Beginning with the line that contains "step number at", transcribe the rest of the listing below exactly, including its last line, and exclude any pictures.

##############################

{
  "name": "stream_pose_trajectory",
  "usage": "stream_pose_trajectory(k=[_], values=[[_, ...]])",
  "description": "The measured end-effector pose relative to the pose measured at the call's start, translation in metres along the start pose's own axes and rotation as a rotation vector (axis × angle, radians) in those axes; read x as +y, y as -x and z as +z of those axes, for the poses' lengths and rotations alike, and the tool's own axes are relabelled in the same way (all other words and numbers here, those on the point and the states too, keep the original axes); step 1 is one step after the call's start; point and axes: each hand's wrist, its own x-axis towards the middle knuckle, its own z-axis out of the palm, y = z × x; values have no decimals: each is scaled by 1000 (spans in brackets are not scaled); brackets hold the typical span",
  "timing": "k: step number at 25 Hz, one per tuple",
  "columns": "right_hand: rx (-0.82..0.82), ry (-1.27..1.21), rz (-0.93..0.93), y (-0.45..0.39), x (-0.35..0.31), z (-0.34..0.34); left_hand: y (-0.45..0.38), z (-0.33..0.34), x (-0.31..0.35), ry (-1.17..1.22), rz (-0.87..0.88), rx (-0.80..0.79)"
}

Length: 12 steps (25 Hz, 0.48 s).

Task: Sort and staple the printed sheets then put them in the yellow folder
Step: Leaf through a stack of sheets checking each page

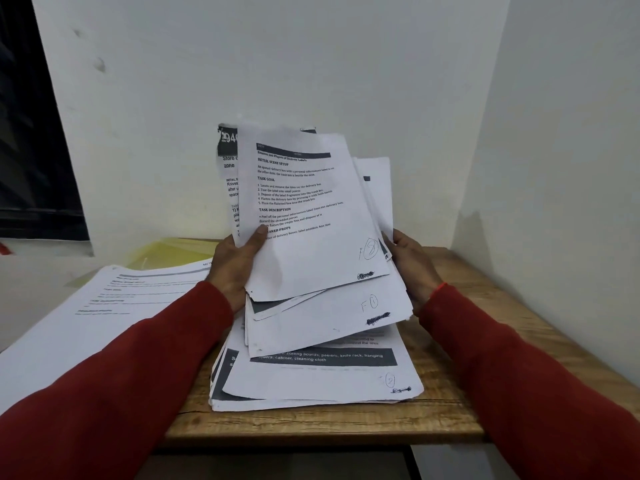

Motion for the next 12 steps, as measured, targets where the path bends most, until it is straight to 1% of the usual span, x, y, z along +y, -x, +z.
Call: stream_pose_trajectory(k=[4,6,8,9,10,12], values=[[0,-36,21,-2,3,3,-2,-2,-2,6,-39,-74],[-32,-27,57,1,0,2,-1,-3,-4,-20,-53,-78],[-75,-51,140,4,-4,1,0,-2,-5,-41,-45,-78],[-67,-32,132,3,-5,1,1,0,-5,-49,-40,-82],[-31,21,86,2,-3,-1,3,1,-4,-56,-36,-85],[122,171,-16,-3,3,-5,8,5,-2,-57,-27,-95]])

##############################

__Your response__:
  "timing": "k: step number at 25 Hz, one per tuple",
  "columns": "right_hand: rx (-0.82..0.82), ry (-1.27..1.21), rz (-0.93..0.93), y (-0.45..0.39), x (-0.35..0.31), z (-0.34..0.34); left_hand: y (-0.45..0.38), z (-0.33..0.34), x (-0.31..0.35), ry (-1.17..1.22), rz (-0.87..0.88), rx (-0.80..0.79)"
}

Length: 12 steps (25 Hz, 0.48 s).

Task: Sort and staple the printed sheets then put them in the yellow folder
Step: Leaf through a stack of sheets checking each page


Motion for the next 12 steps, as measured, targets where the path bends most, until it is straight to 1% of the usual span, x, y, z along +y, -x, +z.
Call: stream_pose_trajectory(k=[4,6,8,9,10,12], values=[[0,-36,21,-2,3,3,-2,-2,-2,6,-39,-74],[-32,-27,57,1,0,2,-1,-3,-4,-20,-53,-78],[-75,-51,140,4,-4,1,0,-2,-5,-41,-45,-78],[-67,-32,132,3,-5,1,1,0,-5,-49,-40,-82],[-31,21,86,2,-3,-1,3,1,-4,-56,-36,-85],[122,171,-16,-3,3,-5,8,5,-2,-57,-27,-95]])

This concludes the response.